Men with 9-to-11-figure net worths and their own planes can somehow spare nearly a half a billion dollars to influence a presidential election but finger-wag heavily at any suggestion of economic fairness towards their workers, stating it will stifle profit, competition and shareholder value . . .
Corporate America will lobby and propagandize the American public on an austerity-stained, faith-based trickle-down model of wealth transfer, when they don’t even practice any such nonsense in their own businesses. . .
Corporate America wants you to continually buy, but doesn’t want to hire you or raise your wage so you can buy . . .
Corporate America expects you to supply them with perpetual productivity and profit, but doesn’t want to give up even one red cent of the spoils when they get it . . .
Corporate America can now get Mom and Dad for the same relative wage as they used to get Mom OR Dad, and both Mom and Dad are now working longer average hours than their 1970s counterparts. To make matters worse, their newly-college-degreed kids live with them and can’t find work because the unable-to-retire Grandparents either have to stay at their jobs until they’re slopped on the gurney or have to take even the entry-level fall-back service jobs so they can eat and get medicine . . .
Still, the volume of miserable tales about Dish is impressive; 346 former or current employees had taken the time to write not-so-nice things about the company. On a scale of 1 to 5, they ranked their company an average of 2.2, beating Dillard’s (DDS) and RadioShack (RSH) for the spot at the bottom.
The most common complaints were long hours, lack of paid holidays, and way too much mandatory overtime. Some posts suggest that merely setting foot in Dish’s headquarters is a danger to the soul. “Quit” was the recommendation to one Dish employee who sought management advice. “You’re part of a poisonous environment … go find a job where you can use your talents for good rather than evil.” The roundup noted one other thing: The share price was up more than 30 percent for most of the year.

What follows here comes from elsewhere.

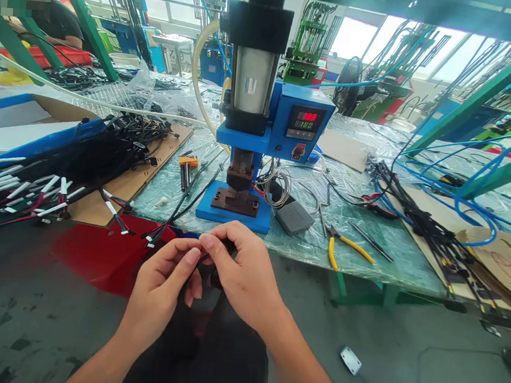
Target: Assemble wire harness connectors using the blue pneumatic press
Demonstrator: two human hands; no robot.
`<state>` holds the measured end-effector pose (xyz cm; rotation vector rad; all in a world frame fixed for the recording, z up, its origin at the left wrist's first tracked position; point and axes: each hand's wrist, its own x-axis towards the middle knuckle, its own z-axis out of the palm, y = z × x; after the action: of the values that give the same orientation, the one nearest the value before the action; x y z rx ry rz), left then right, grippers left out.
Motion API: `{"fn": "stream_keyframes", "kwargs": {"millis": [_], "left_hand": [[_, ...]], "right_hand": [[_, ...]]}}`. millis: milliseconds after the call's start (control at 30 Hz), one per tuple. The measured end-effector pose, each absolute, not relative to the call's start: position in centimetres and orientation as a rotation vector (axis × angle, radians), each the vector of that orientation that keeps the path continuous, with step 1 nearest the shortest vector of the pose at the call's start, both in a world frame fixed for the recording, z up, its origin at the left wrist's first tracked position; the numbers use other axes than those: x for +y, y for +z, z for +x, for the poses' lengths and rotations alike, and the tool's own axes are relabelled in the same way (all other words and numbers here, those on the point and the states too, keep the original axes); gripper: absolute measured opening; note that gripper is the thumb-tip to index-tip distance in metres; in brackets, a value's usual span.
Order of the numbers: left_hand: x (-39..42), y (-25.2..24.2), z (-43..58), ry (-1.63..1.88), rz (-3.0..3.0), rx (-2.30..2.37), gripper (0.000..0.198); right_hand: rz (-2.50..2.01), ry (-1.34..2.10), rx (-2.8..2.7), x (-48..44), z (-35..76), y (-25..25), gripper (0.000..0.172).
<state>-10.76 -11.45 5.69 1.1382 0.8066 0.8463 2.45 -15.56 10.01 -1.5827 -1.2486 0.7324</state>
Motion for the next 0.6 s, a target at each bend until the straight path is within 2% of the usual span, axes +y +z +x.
{"fn": "stream_keyframes", "kwargs": {"millis": [300, 600], "left_hand": [[-10.9, 4.6, -10.1, 0.891, 1.022, 0.802, 0.03], [-10.7, 4.6, -9.4, 0.894, 1.065, 0.827, 0.028]], "right_hand": [[-1.55, 0.841, -1.127, -15.6, 2.9, 9.0, 0.023], [-1.674, 0.75, -1.37, -16.6, 3.6, 8.9, 0.014]]}}
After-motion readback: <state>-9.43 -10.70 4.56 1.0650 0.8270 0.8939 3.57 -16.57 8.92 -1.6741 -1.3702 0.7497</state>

Ergen founded Dish more than 30 years ago, installing satellite systems with partner Jim DeFranco. Dish is now the second-largest satellite TV provider in the U.S., with 26,000 employees. Ergen, according to the Bloomberg Billionaires Index, has an estimated net worth of $11 billion. That puts him among the world’s richest men and makes him one of America’s greatest entrepreneurial success stories. He’s also a living rebuke to a library of management textbooks that suggest fostering happy, self-actualized employees in a transparent environment of trust and communal effort is the path to wealth.
Judianne Atencio left Dish not long after. As head of communications for a decade, she had witnessed some of the company’s biggest triumphs, including the successful launch of its satellites and the signing of its 10 millionth subscriber. She had also been around for some of its most crushing defeats, such as Murdoch’s last-minute cancellation of a planned merger and the federal government’s denial of another with competitor DirecTV.
“I didn’t have a life for 10 years,” she says. “I couldn’t even have a dog.” There were times when Ergen screamed so loud at Atencio that she packed up her stuff and had to be persuaded in the parking lot to return to work by an apologetic board member. A friend who had worked in the White House even tried to comfort her by saying, “Charlie’s like Clinton—he only screams at the ones he cares about.”
Charlie Ergen is not the solution. "Charlie Ergen" is the problem.